Надо полагать, не случайно распространение абстрактного искусства в начале прошлого века по времени совпало с размножением террористов и бомбометателей всех мастей. Сущность обоих явлений одна и та же — уничтожение неугодной реальности. А способ действия, если можно так выразиться, — орудия производства, у каждого свои, у террориста — бомба, у художника — кисть.
Идея Каракатаева была предельно проста — получить фотографический «Черный квадрат» не путем засвечивания фотоэмульсии, а в результате впечатывания на один и тот же лист множества снимков нашей привычной, родной реальности. Такой артефакт будет уже не моделью всеуничтожающей черной дыры, в каковую должна слиться наша Вселенная, а символическим изображением темного и теплого ночного запечья, где совершаются таинства зачатия, продолжения и накопления жизни.
Оставалось только подобрать подходящую технологию совмещения множества изображений в одном отпечатке. И тут, как по заказу, прикатил из Парижа весьма причудливый персонаж, бывший петербургский фотограф, а ныне — гражданин мира Хосе Мария Ренуар-Симонов де Киото. Даже в среде фотографов, людей по большей части со странностями, Хосе Мария умудрился снискать репутацию личности не вполне нормальной, и даже, как говорится, «не нашего мира».

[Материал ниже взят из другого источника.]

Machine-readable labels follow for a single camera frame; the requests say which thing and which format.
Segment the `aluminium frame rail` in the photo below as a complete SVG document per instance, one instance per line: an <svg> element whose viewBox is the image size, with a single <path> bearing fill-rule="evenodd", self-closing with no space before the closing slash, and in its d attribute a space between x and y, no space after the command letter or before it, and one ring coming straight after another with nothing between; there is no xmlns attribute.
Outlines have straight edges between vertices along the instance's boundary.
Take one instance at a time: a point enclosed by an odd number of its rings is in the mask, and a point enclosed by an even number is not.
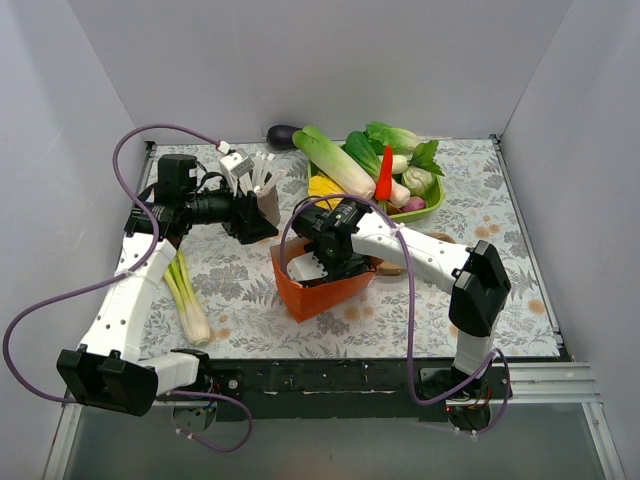
<svg viewBox="0 0 640 480"><path fill-rule="evenodd" d="M211 358L208 357L207 361L200 365L203 374L204 365L209 360ZM494 363L504 367L511 393L509 398L514 402L582 403L592 401L598 395L589 367L583 363L515 362L507 365L499 361ZM406 365L407 373L412 375L414 364L409 366L406 362ZM154 401L174 400L174 395L178 394L182 387L159 395Z"/></svg>

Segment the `pale green round cabbage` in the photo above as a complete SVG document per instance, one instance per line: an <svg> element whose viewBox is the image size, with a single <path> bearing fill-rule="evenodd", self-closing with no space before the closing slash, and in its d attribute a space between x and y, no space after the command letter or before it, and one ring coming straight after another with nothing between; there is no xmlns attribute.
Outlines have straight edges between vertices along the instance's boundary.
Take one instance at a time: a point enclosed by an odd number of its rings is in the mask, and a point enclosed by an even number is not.
<svg viewBox="0 0 640 480"><path fill-rule="evenodd" d="M419 167L410 166L403 174L401 183L412 196L425 197L435 182L435 176Z"/></svg>

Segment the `bok choy dark green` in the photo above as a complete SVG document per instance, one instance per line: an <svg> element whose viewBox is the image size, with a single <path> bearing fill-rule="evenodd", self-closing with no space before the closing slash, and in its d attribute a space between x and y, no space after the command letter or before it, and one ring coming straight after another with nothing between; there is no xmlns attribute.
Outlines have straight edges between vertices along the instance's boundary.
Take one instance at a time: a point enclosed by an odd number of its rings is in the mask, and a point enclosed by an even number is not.
<svg viewBox="0 0 640 480"><path fill-rule="evenodd" d="M361 131L351 132L342 149L374 180L379 178L382 161Z"/></svg>

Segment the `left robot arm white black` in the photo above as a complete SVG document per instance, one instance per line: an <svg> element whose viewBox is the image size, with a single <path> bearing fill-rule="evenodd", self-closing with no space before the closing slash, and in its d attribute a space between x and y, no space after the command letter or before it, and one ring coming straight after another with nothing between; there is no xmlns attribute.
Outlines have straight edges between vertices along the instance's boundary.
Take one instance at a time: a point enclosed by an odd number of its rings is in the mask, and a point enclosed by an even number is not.
<svg viewBox="0 0 640 480"><path fill-rule="evenodd" d="M221 159L219 171L202 178L197 166L192 155L159 159L156 182L138 196L125 224L117 281L79 346L59 354L57 371L82 405L142 416L157 396L178 387L193 400L212 390L213 377L200 366L208 359L203 353L178 349L142 359L144 323L155 292L193 226L220 224L243 245L278 230L250 187L250 155L233 150Z"/></svg>

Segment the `green celery stalk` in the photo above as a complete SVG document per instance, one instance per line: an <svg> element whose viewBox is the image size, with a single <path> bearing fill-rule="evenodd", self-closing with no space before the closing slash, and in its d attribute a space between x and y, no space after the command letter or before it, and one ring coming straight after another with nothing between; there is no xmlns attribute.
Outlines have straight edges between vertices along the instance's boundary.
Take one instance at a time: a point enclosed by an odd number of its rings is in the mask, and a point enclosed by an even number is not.
<svg viewBox="0 0 640 480"><path fill-rule="evenodd" d="M181 249L169 263L163 274L176 303L186 339L194 346L204 346L210 341L211 329L203 308L190 281L185 256Z"/></svg>

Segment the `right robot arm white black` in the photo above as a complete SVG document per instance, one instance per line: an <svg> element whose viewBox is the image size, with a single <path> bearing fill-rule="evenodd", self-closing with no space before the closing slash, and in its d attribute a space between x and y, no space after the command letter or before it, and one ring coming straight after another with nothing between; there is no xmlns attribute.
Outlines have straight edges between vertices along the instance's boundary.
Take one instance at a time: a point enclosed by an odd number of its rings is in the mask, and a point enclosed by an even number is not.
<svg viewBox="0 0 640 480"><path fill-rule="evenodd" d="M376 260L407 269L449 294L448 317L458 330L451 367L453 391L475 397L489 384L495 323L511 290L496 247L447 243L394 222L364 199L346 195L331 210L309 200L288 228L307 240L303 255L287 263L290 279L308 286L335 283L372 269Z"/></svg>

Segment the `white radish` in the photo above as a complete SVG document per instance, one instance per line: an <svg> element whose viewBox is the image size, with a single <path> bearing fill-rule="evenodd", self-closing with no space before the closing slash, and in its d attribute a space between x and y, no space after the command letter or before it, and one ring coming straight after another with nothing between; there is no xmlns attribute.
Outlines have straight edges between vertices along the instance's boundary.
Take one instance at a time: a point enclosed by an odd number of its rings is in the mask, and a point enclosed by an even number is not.
<svg viewBox="0 0 640 480"><path fill-rule="evenodd" d="M390 178L392 180L389 202L396 207L403 207L410 199L410 191L401 184L402 174L409 167L409 158L405 155L394 154Z"/></svg>

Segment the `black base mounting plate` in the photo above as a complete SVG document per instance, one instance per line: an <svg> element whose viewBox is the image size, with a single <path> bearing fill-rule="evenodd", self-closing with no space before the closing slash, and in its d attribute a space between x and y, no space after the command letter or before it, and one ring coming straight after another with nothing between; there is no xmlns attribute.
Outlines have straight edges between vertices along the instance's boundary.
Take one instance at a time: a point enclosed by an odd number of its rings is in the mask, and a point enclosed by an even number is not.
<svg viewBox="0 0 640 480"><path fill-rule="evenodd" d="M196 385L180 388L177 402L192 402L221 422L256 420L412 418L460 421L467 429L489 422L490 409L511 395L505 369L494 363L479 380L445 400L461 382L448 360L417 359L413 374L403 359L211 359Z"/></svg>

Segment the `dark purple eggplant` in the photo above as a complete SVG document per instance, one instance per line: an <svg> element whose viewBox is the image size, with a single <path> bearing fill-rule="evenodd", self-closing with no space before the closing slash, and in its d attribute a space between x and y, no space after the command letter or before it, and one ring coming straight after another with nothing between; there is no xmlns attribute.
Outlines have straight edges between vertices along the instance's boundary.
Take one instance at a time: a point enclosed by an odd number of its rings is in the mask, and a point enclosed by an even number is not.
<svg viewBox="0 0 640 480"><path fill-rule="evenodd" d="M290 125L274 125L267 131L267 144L276 151L294 150L296 149L296 145L293 142L293 135L299 130L299 127Z"/></svg>

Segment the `orange paper bag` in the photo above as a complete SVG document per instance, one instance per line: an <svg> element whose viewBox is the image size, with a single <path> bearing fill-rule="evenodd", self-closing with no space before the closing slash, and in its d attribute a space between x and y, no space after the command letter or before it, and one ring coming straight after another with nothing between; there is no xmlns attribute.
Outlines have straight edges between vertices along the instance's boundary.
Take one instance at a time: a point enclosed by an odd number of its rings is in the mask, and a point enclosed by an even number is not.
<svg viewBox="0 0 640 480"><path fill-rule="evenodd" d="M358 276L332 283L303 287L289 280L280 262L280 244L270 247L271 261L278 293L298 323L314 317L360 293L373 279L380 260L371 258L372 267Z"/></svg>

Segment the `yellow cabbage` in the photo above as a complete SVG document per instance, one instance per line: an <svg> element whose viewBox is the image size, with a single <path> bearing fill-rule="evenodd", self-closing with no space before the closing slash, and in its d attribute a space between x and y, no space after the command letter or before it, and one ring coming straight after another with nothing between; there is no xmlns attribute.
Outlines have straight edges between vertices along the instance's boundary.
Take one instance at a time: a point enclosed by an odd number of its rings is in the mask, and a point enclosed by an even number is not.
<svg viewBox="0 0 640 480"><path fill-rule="evenodd" d="M323 173L318 173L309 179L308 196L312 199L325 197L334 194L342 194L344 190L331 178ZM335 208L341 201L341 198L332 198L327 201L317 202L316 206L331 210Z"/></svg>

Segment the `grey straw holder cup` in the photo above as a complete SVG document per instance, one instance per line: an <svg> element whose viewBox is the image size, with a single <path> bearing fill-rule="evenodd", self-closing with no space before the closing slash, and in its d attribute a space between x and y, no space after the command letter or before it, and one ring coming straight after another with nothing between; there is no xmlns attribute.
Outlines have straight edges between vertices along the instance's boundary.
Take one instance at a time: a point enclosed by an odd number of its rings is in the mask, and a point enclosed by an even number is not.
<svg viewBox="0 0 640 480"><path fill-rule="evenodd" d="M277 188L273 187L268 193L258 197L258 207L265 218L275 227L280 223L281 214Z"/></svg>

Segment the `leafy green herb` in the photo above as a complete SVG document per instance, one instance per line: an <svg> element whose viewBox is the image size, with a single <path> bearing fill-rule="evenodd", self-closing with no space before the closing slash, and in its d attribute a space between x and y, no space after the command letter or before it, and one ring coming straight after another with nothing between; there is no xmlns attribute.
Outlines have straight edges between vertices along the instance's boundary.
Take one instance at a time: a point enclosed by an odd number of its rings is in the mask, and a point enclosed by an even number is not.
<svg viewBox="0 0 640 480"><path fill-rule="evenodd" d="M439 141L436 139L419 143L413 151L409 165L425 170L436 176L443 176L444 173L435 160L438 146Z"/></svg>

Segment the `orange carrot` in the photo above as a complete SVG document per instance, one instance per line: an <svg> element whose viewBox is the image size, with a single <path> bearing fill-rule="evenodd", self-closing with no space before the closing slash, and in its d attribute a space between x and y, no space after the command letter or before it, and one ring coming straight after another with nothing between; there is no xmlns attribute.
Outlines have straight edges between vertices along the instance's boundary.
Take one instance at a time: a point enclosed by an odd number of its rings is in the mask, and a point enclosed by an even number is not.
<svg viewBox="0 0 640 480"><path fill-rule="evenodd" d="M384 150L383 159L380 166L378 180L376 182L376 190L374 198L378 202L387 202L392 194L393 181L393 150L387 145Z"/></svg>

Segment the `green plastic basket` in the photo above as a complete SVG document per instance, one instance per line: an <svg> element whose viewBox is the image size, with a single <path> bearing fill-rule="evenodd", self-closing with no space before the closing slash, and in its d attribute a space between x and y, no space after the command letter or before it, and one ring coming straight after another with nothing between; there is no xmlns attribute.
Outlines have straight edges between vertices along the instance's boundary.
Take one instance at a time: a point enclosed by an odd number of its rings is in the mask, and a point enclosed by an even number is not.
<svg viewBox="0 0 640 480"><path fill-rule="evenodd" d="M309 179L318 173L323 173L323 172L319 170L312 162L309 162L309 165L308 165ZM414 211L410 213L403 213L401 211L402 207L396 207L391 203L387 203L386 204L387 213L390 214L392 218L400 219L407 222L417 221L417 220L426 218L428 214L436 210L444 200L444 190L441 182L442 176L436 176L436 175L434 176L435 176L434 184L431 186L426 196L421 197L425 200L427 204L426 209Z"/></svg>

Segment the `purple onion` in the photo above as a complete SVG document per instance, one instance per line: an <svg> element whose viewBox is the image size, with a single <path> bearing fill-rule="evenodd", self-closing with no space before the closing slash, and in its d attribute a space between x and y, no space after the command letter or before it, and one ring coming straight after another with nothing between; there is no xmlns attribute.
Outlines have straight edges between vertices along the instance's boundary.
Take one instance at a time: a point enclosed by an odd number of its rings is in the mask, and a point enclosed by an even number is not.
<svg viewBox="0 0 640 480"><path fill-rule="evenodd" d="M418 196L412 196L406 205L401 208L403 213L410 213L414 211L424 210L427 208L425 200Z"/></svg>

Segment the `napa cabbage long green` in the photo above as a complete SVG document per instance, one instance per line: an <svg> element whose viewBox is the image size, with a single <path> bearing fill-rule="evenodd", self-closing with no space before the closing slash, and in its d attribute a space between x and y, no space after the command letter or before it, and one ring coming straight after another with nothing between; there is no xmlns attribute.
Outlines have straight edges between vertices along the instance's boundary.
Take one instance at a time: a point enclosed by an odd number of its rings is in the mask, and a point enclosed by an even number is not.
<svg viewBox="0 0 640 480"><path fill-rule="evenodd" d="M341 189L371 199L375 183L371 176L336 143L315 126L305 126L292 135L293 144Z"/></svg>

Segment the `floral tablecloth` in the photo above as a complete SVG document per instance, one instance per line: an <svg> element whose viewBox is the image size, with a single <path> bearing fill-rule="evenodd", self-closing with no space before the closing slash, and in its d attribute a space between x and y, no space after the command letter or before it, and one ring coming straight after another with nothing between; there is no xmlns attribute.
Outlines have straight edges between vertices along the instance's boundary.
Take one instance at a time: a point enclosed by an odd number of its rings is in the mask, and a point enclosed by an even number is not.
<svg viewBox="0 0 640 480"><path fill-rule="evenodd" d="M510 357L560 354L551 318L500 161L490 140L441 140L436 155L444 200L412 223L422 233L445 233L458 244L480 240L499 251L511 291L498 319L495 343ZM182 244L197 298L208 318L214 358L450 357L457 329L449 298L425 280L407 295L403 275L375 275L357 295L298 323L275 284L273 239L243 246L217 225L197 226Z"/></svg>

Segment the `cardboard cup carrier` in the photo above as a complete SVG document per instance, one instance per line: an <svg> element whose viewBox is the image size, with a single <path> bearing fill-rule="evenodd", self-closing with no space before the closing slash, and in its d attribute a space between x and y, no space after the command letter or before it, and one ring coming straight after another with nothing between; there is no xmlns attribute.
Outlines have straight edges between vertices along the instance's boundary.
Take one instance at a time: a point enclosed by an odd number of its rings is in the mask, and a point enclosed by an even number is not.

Фотоработы Ренуара-Симонова отличались предельной оригинальностью и ставили в тупик неподготовленного зрителя. Казалось, объектив его камеры составлен из нарочито кривых линз, деформирующих объект съемки до полной неузнаваемости. Люди на его снимках выглядели то как белесые удлиненные амебоподобные фантомы, то как темные массивные обрубки. Публично комментируя свои фотографии, что он делал охотно и часто, Хосе Мария утверждал, что умеет показывать истинный, невидимый глазу, метафизический облик человеческих особей. А снимки его представляют собой санс-энергетические проекции души человека в трансцендентальные пространства, или отображение человеческой сущности в метафизическом подпространстве, или трансляцию метафизических проекций в специальное надпространство ибуки. Когда-то Хосе Мария успел поучиться на физическом факультете, и потому сыпал подобными терминами весьма непринужденно. Понятно, никто из зрителей не решался ни соглашаться с его теориями, ни, тем паче, вступать с ним в полемику, хотя многие считали его городским сумасшедшим. Но поскольку проект «Черный квадрат» был и сугубо метафизическим, и достаточно сумасшедшим, то Хосе Мария здесь в качестве теоретика оказался вполне уместен.